**TASK DESCRIPTION:**
In the copy, keep the lines from the first line of the material below through the line containing "Horizontal field of view 58°, picture" exactly as they are, and include no pictures.

*** THE RECORDS Section Begins ***

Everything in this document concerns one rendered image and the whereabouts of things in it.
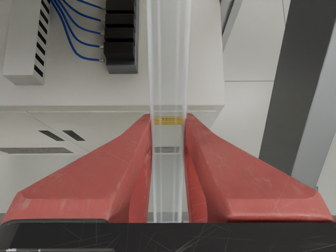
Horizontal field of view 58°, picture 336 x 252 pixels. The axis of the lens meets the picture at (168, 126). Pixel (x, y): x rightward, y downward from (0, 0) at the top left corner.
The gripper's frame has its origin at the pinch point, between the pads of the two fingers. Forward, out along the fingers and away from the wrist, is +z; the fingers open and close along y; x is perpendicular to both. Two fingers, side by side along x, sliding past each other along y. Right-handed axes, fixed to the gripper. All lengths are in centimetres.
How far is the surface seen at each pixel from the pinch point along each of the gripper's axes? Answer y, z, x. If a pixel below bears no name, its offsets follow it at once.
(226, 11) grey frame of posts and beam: -11, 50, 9
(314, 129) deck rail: -8.6, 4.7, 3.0
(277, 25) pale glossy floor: -45, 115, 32
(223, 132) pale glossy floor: -21, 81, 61
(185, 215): -1.4, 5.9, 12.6
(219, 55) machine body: -9.0, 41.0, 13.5
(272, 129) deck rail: -8.0, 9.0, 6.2
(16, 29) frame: 24.8, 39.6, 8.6
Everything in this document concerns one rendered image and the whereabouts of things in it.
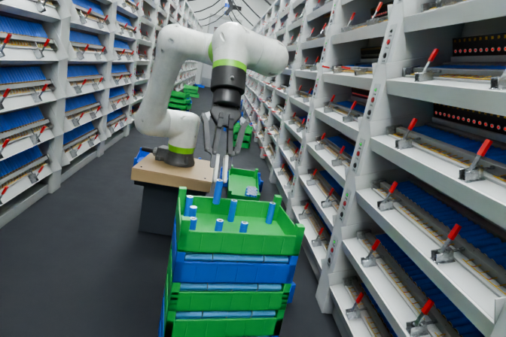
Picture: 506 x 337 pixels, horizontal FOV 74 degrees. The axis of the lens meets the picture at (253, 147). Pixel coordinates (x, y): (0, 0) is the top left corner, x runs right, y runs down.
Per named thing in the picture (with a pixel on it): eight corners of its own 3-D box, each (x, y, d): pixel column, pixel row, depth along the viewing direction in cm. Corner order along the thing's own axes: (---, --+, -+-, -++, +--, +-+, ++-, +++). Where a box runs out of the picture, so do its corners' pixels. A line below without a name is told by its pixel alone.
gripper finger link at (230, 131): (225, 116, 90) (230, 116, 90) (225, 157, 88) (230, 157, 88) (228, 112, 86) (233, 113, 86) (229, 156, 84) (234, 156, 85)
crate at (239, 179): (257, 204, 214) (260, 195, 210) (226, 200, 211) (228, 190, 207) (256, 177, 239) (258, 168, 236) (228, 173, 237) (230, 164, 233)
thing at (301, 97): (310, 114, 188) (307, 89, 184) (290, 101, 246) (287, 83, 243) (345, 108, 189) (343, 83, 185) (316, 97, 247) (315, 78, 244)
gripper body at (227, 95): (239, 99, 94) (236, 132, 92) (208, 94, 91) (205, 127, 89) (246, 91, 86) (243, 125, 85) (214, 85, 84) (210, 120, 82)
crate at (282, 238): (176, 252, 76) (181, 220, 74) (175, 212, 94) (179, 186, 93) (298, 256, 84) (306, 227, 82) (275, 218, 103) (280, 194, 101)
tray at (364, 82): (373, 91, 116) (372, 63, 113) (323, 81, 174) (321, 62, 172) (429, 81, 117) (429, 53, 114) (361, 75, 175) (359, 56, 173)
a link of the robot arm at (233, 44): (206, 26, 94) (225, 8, 85) (244, 40, 101) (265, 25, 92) (202, 73, 92) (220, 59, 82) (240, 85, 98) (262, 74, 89)
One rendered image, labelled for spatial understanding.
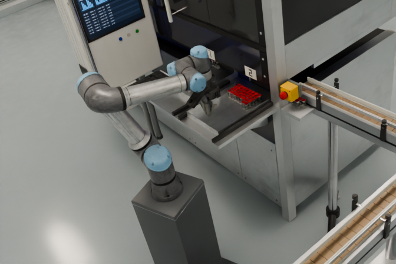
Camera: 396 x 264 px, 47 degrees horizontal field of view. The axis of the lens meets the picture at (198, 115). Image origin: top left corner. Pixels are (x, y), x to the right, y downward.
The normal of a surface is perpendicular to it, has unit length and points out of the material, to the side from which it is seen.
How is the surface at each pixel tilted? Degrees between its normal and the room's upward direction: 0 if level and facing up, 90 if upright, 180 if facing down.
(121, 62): 90
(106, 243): 0
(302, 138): 90
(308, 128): 90
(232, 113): 0
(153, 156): 8
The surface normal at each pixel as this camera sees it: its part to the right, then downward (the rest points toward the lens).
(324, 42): 0.61, 0.38
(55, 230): -0.17, -0.79
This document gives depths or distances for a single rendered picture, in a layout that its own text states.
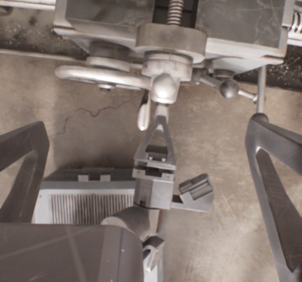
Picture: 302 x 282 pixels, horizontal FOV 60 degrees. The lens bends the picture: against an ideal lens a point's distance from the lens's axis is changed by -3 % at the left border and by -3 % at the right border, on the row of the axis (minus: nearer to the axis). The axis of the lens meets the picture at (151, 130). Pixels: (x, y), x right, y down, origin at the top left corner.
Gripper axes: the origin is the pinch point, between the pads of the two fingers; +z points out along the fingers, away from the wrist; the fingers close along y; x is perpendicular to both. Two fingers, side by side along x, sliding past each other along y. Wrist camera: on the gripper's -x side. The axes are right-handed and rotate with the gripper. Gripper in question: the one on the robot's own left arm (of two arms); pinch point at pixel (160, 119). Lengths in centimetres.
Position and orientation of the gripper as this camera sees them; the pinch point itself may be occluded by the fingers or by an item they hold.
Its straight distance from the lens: 45.8
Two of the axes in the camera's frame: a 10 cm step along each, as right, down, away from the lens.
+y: -0.3, 0.9, -9.9
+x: -9.9, -1.4, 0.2
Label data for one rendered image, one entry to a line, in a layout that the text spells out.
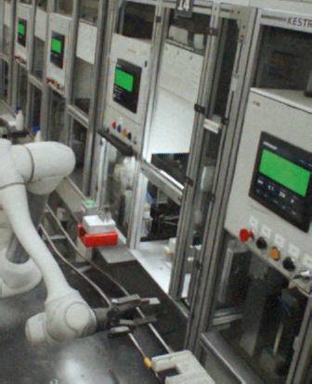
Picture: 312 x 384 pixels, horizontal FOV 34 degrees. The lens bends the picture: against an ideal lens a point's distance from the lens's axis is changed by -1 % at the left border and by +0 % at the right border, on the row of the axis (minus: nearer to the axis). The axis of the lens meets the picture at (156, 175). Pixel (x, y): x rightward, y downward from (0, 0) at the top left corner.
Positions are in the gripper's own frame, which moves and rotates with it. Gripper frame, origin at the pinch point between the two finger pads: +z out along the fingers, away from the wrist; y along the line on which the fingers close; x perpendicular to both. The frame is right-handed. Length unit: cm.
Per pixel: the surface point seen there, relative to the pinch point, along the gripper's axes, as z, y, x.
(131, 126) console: 20, 44, 72
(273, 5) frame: 99, 103, 90
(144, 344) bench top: 13.4, -33.8, 22.4
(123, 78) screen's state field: 17, 64, 81
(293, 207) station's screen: 17, 54, -37
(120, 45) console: 20, 77, 94
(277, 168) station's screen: 17, 61, -27
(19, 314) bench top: -30, -34, 56
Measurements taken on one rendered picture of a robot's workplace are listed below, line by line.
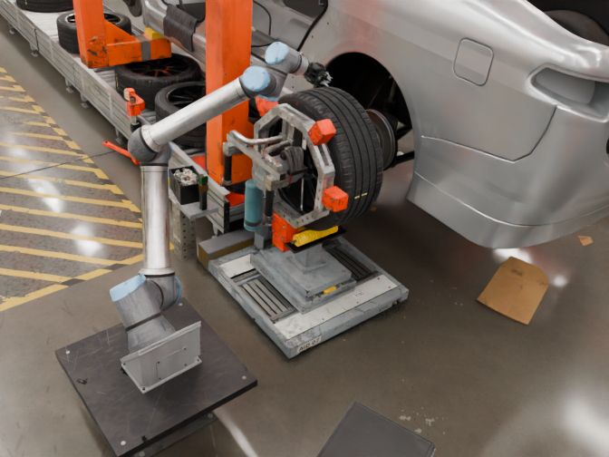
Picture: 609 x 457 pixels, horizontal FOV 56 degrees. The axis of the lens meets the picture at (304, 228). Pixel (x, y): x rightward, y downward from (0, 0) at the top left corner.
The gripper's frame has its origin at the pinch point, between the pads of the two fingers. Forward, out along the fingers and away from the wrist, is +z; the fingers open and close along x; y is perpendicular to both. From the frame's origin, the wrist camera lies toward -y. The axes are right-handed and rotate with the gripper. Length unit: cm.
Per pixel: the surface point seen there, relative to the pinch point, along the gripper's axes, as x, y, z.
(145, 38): -57, -241, 60
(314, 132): -20.1, 15.9, -7.8
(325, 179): -35.0, 26.4, 1.7
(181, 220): -110, -54, 13
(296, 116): -20.3, -2.2, -2.8
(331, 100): -6.8, 2.7, 6.0
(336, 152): -23.2, 22.5, 3.4
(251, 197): -65, -8, 3
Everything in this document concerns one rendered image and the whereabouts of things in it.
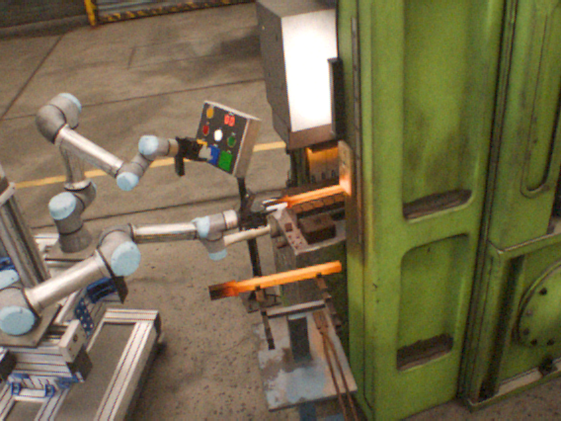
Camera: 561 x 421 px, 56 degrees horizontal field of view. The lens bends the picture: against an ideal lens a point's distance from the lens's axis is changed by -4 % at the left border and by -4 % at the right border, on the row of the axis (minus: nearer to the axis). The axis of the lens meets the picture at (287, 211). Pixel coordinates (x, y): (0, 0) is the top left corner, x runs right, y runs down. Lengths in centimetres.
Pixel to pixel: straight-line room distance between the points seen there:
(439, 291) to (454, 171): 54
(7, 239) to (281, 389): 119
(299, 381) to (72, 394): 127
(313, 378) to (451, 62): 111
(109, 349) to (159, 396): 35
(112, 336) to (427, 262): 167
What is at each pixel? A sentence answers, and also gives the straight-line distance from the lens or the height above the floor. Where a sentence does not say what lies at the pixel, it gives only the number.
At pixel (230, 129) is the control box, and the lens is 256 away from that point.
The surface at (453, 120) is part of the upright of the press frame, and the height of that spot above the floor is 143.
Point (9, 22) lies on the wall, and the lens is 1054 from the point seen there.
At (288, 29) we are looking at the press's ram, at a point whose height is 172.
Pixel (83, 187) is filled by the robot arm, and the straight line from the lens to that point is 254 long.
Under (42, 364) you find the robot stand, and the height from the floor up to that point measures 65.
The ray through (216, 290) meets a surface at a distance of 186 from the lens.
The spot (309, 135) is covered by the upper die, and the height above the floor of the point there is 131.
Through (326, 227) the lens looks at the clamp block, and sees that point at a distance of 210.
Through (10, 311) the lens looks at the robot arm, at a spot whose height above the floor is 103.
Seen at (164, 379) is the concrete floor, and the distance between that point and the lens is 298.
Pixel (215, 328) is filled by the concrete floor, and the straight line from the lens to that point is 315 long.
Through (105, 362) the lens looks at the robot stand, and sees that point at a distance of 288.
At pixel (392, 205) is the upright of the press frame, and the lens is 180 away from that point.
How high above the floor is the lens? 222
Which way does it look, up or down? 34 degrees down
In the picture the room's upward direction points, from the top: 6 degrees counter-clockwise
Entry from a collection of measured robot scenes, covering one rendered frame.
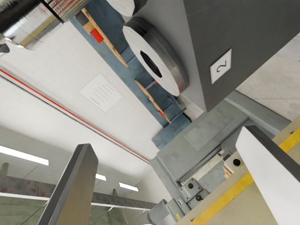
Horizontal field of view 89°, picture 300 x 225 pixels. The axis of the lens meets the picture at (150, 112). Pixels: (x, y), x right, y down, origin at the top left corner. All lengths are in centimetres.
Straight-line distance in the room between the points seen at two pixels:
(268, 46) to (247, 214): 128
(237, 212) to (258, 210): 13
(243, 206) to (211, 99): 127
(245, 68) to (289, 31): 6
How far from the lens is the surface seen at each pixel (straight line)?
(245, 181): 142
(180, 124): 710
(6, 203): 677
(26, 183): 356
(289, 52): 35
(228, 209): 141
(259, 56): 20
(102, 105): 531
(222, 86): 17
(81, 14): 388
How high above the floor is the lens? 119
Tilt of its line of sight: level
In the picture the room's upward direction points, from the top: 131 degrees counter-clockwise

*** THE RECORDS Section Ends ***

**ANSWER TO THIS TASK:**
Everything in this document concerns one rendered image and the whereabouts of things in it.
Horizontal field of view 58°, picture 336 x 252 pixels. The axis of the lens meets the picture at (168, 126). Pixel (x, y): x rightward, y downward from (0, 0) at the top left corner.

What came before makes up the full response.